I'd prefer being able to choose the GC I want without needing the 
compiler vendor to supply it.  Otherwise, the compiler vendor either 
needs to know how to write a GC (unlikely) or they need to bundle a 
third-party GC.  Also, different applications have different memory 
requirements.  Tango allows the GC to be chosen at link-time, which 
allows for a great deal of flexibility.

> The benefit is that the vendors will compete for runtime performance
> which is good for the end user.
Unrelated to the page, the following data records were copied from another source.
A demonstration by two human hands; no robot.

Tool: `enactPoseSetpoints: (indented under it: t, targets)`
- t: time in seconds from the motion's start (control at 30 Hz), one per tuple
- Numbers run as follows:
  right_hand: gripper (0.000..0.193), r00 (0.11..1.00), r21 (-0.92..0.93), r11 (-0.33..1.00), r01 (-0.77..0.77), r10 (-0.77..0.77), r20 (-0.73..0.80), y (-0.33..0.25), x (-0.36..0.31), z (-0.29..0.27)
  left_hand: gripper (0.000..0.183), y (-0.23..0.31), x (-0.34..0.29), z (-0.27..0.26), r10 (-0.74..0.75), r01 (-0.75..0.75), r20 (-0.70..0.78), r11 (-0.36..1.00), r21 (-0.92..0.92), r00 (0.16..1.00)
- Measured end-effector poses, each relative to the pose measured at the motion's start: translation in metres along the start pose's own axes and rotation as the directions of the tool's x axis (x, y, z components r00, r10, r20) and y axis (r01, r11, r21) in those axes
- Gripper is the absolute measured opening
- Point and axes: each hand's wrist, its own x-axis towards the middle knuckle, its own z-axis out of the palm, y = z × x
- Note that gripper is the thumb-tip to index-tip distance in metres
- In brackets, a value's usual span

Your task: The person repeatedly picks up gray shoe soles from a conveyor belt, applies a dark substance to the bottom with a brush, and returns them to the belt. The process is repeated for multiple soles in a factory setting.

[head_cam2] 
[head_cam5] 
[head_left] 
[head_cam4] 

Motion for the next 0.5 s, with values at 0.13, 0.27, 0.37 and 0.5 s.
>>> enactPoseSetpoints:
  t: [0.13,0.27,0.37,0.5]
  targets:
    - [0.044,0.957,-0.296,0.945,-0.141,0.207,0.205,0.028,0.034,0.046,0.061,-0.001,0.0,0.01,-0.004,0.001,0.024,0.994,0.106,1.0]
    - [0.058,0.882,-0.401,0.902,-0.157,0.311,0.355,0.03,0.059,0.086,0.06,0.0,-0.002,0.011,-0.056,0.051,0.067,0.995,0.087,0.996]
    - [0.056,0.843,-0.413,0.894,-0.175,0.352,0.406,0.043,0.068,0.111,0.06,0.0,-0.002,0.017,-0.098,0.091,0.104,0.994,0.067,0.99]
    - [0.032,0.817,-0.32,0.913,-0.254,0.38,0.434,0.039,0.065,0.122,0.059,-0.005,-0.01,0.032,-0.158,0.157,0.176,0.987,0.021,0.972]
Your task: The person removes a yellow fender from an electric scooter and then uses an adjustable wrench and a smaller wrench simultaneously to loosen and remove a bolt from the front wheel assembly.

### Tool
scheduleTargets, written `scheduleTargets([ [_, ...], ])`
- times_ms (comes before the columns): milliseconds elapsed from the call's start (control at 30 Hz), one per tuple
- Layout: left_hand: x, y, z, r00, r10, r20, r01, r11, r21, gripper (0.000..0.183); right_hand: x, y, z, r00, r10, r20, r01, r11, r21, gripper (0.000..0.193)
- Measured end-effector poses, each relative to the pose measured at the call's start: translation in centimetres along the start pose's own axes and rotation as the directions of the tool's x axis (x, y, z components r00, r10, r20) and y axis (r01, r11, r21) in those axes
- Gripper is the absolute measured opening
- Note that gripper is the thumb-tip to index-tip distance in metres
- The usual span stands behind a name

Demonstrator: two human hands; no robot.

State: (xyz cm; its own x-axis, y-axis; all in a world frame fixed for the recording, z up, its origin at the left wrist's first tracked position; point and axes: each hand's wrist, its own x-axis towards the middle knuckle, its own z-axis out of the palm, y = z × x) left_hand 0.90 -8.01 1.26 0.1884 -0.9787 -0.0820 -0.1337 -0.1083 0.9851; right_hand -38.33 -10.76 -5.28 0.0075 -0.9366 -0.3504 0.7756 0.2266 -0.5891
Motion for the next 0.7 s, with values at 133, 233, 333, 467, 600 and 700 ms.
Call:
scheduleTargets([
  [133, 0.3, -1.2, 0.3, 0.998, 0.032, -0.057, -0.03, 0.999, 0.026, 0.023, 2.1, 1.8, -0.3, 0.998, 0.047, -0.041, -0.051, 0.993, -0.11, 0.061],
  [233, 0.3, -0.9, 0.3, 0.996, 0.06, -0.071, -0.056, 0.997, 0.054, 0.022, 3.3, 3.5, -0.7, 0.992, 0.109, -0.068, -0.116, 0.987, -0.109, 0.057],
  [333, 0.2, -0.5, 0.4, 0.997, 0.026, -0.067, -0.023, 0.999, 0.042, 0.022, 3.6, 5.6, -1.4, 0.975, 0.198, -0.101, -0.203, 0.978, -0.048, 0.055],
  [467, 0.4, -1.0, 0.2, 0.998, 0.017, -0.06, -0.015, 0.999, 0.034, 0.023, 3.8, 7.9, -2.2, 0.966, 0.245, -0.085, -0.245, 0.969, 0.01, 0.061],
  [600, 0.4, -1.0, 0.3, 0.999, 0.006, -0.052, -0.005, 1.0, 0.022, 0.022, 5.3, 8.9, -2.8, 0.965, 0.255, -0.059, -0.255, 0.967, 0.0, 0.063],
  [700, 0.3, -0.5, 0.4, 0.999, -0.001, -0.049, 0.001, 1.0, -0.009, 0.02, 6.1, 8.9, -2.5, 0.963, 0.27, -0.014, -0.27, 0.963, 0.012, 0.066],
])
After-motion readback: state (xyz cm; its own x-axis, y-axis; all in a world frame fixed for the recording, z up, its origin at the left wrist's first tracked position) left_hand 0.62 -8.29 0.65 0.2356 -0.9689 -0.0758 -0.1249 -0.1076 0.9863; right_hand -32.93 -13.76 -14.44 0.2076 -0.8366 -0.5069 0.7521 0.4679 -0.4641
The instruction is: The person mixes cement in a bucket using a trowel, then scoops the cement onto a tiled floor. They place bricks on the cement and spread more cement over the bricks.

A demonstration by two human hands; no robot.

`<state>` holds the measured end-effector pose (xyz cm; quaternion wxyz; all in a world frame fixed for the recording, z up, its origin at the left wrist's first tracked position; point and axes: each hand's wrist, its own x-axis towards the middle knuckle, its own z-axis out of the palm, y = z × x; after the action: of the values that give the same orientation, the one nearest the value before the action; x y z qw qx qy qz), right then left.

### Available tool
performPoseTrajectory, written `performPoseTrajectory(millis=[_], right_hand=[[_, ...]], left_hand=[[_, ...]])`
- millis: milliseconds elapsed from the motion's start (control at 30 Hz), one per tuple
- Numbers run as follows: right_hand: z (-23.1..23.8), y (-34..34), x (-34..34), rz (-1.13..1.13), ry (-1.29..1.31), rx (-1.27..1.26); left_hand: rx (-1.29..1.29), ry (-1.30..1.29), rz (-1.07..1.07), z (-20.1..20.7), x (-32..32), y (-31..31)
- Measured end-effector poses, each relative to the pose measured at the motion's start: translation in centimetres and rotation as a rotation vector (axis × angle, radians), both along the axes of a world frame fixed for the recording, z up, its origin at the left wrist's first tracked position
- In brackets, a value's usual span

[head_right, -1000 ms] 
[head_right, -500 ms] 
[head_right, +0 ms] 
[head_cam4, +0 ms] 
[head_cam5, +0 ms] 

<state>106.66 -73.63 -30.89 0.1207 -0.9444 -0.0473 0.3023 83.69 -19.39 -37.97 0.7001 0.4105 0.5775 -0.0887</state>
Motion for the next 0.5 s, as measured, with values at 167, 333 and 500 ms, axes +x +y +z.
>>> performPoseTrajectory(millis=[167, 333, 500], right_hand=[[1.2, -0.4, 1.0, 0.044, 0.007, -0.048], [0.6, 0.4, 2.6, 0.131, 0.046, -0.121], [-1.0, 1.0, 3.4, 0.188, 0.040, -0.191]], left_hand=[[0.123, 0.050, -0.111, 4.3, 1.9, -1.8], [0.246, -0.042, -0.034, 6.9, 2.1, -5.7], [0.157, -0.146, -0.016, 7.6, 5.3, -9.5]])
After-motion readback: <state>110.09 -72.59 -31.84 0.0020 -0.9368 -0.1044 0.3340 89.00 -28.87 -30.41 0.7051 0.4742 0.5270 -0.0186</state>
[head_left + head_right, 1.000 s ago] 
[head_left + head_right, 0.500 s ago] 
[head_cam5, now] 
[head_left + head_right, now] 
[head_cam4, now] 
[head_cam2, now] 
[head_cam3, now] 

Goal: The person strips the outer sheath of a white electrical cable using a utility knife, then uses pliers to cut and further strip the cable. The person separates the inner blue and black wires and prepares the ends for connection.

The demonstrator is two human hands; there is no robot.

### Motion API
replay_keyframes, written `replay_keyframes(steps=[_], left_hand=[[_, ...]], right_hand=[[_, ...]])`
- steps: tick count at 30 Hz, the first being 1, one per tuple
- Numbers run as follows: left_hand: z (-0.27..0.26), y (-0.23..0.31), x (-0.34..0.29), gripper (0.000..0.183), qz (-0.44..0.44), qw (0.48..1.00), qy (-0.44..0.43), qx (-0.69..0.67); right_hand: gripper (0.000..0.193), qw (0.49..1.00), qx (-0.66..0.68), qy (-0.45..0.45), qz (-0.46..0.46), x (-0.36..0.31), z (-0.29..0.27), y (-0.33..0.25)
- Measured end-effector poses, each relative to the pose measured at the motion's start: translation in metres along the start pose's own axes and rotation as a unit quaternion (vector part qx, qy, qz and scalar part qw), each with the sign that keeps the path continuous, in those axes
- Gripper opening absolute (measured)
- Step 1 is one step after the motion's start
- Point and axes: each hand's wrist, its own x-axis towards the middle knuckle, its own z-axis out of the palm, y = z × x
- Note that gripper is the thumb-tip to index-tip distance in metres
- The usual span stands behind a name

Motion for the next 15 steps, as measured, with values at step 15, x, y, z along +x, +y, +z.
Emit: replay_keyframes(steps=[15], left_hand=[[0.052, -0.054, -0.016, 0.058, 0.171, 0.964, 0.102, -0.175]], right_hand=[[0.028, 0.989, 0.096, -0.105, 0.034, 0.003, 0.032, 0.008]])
I can choose vendor A's GC since it is
> more efficient with regards to memory (if I care for that) or vendor B's
> GC if it's faster, etc..

Better to choose the GC separately from the compiler, then, so you can 
use the best of breed of each.

> All I care is that everything that is visible to the end user is
> standardized - i.e. I can do GC.collect() in my code since it's in the
> APIs and don't care if I use llvmdc, dil, dmd, gdc, etc.. ( I'll care
> for performance reasons and such of course and for that I can just
> switch to a different vendor without any code changes)

This is a standard library issue not a compiler runtime or GC issue.